ASSIGNMENT – Go through the data below and copy it exactly, skipping every picture.

*** Block opens ***

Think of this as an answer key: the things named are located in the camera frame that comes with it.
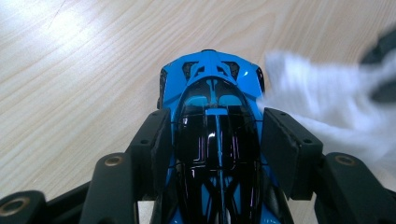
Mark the white wet wipe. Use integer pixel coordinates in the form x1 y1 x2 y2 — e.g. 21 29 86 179
256 50 396 176

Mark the blue toy car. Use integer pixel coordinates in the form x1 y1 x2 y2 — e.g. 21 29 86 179
148 49 296 224

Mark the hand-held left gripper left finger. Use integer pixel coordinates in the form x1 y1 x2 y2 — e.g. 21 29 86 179
125 107 173 201

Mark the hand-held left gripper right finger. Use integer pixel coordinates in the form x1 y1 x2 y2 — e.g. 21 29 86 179
262 107 325 202

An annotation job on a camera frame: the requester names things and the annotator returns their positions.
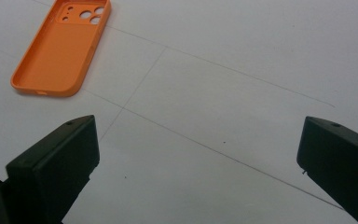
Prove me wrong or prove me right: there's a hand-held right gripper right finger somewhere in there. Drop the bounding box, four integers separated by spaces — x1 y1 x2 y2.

*** Block closes ***

RESPONSE TO THE TASK –
Think of this as an answer key: the things named are located in the camera frame that comes with it.
Mark the white wet wipe. Use integer pixel coordinates in the form x1 y1 x2 y2 — e.g. 21 29 86 179
256 50 396 176

Mark the blue toy car. Use integer pixel coordinates in the form x1 y1 x2 y2 — e.g. 21 29 86 179
148 49 296 224

Mark the hand-held left gripper left finger. Use integer pixel coordinates in the form x1 y1 x2 y2 — e.g. 21 29 86 179
125 107 173 201

Mark the hand-held left gripper right finger. Use integer pixel coordinates in the form x1 y1 x2 y2 — e.g. 21 29 86 179
262 107 325 202

An annotation job on a camera frame: the requester names things and the annotator returns their positions.
Prove me wrong or prove me right: there's a hand-held right gripper right finger somewhere in there. Drop the bounding box, four integers separated by spaces — x1 y1 x2 y2.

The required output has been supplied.